Foxx was elected mayor in 2009 and made it one of his signature projects. Under his leadership, the City Council approved the money to build the streetcar and accepted a federal grant in early 2011 to cover the rest.
On July 14, 2015, the first phase of the Gold Line began service. That same year, the City Council narrowly voted to approve the second phase.
Foxx was able to parlay the streetcar project into a presidential appointment to be U.S. Secretary of Transportation. He took on that role in 2013.
Former Mayor Anthony Foxx
How much does the streetcar cost?
The first phase of the streetcar cost roughly $37 million. Of that, $25 million came from a federal grant, and Charlotte taxpayers picked up the remaining $12 million.

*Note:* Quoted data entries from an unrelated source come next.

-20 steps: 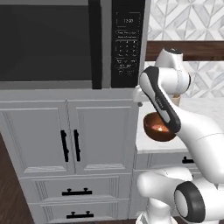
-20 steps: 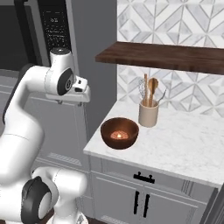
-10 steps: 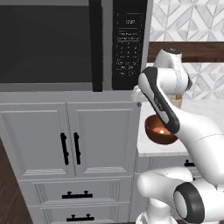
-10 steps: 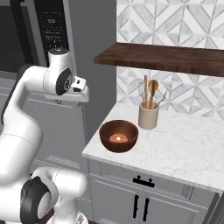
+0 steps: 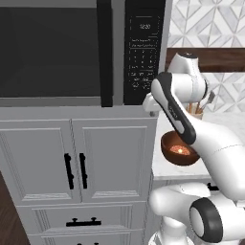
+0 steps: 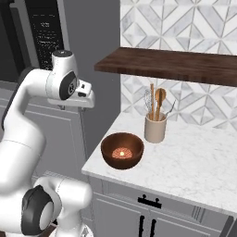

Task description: Open the microwave, place the bowl with waffle inside the microwave, then close the microwave door and turn it on.

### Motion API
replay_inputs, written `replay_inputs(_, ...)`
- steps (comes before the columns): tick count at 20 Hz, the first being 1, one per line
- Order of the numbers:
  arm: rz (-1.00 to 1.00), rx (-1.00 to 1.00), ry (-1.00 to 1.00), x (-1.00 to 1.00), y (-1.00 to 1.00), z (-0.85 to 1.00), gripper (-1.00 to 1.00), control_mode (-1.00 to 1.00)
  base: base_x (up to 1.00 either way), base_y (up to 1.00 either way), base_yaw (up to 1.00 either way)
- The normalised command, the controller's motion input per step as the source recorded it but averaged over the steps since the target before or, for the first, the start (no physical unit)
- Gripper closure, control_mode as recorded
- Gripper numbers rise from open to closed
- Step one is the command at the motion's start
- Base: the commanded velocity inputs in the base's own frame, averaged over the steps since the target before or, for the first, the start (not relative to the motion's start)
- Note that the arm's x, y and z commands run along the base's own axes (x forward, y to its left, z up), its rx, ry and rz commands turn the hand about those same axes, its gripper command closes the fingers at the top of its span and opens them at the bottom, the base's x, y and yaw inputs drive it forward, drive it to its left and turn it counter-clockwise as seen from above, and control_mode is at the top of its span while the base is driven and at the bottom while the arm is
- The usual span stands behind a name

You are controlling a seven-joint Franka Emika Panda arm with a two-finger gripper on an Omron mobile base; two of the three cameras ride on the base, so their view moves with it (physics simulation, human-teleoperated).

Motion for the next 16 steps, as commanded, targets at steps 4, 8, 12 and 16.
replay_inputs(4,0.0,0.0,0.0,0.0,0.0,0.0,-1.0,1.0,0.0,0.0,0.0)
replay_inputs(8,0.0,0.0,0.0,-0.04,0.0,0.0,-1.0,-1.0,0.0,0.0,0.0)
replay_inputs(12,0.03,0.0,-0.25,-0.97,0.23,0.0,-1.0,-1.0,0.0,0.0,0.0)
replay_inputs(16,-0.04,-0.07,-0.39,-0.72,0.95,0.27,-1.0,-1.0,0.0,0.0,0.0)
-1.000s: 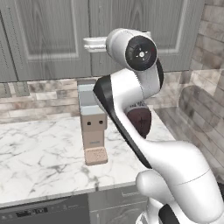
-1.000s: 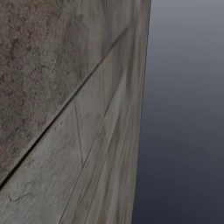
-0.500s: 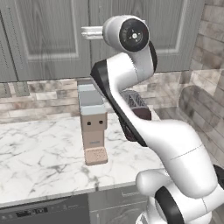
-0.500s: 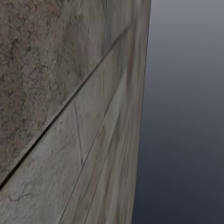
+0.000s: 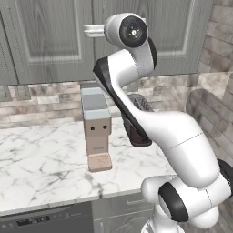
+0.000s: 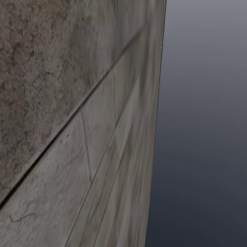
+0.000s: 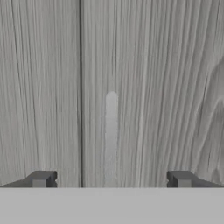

The second phase is much more expensive: $150 million. The cost is split 50/50 between Charlotte taxpayers and the federal government.
The city of Charlotte projects that it will cost $6.2 million per year to operate the full route when Phase 2 is completed. With expected ridership, the CityLynx Gold Line is expected to bring in $1.5 million per year from fares.
Yes, that’s a projection to lose $4.7 million per year. This isn’t necessarily unusual. Fares make up only a small percentage of the overall CATS budget, which leans more heavily on a sales tax allocation.
What complications has the streetcar brought with it?
From the beginning, the Charlotte streetcar has earned a reputation for being notoriously slow. Unlike the light rail, the streetcar runs in traffic and must sit between cars. Sometimes, the streetcar hits them.
“I tried to ride the LYNX Gold Line to get Uptown. I can walk faster,” Elizabeth resident Melanie Sizemore told the City Council last year. “This is not a reliable form of transportation.”
Construction has also impeded businesses. Construction along Trade Street has snarled traffic among a major route.
The biggest problem came to light in January, when CATS discovered that steel girders on the Hawthorne Lane bridge to Plaza Midwood were built improperly.
The street has already been closed since summer 2017 for construction and now crews may need to demolish the whole thing.
Meanwhile, ridership has also plummeted — from 40,493 in May 2017 to 17,713 in May 2018, according to news reports.
Why didn’t Charlotte stick with light rail?
With mounting costs and construction issues, many Charlotteans have asked why the city went the streetcar route to begin with instead of extending light rail lines.
Initially, the thought was the streetcar was a lower-cost way to jumpstart economic development.
But the light rail plan might still happen.
New plans from CATS CEO John Lewis now include light rail service through Uptown, west toward the airport and Gaston County and east down Independence Boulevard instead of the streetcar.
“We are taking a second look at the west corridor,” Lewis told the City Council in August. “The west corridor originally was envisioned as (bus rapid transit) and then over time it changed to streetcar. Now we believe that the best option is light rail heading out.”
CATS says there are currently not plans to tear up the streetcar for this new light rail.
Interestingly enough, when the second phase is complete, the streetcar will look almost exactly like the light rail. The city is ditching the old-school trolley cars in favor of a sleeker, more modern look.
Rendering via CATS
So, what’s next for the streetcar?
Luckily for taxpayers, the contractor is on the hook to fix the Plaza Midwood bridge. While it will likely be later than expected, Charlotte will almost certainly finish the second phase of the streetcar — bringing the line to 4 miles.
After that, it’s an open question.
The original plan would be to move on to phase three, which would extend the streetcar even further to the east and west. Councilman Larken Egleston pointed out in December that this would finally get the line out to where there is opportunity for new development.
But the City Council hasn’t had a real discussion about the Gold Line in nearly two years, and likely won’t until after this fall’s elections.
CATS appears to have already moved past the streetcar. Perhaps the council has as well.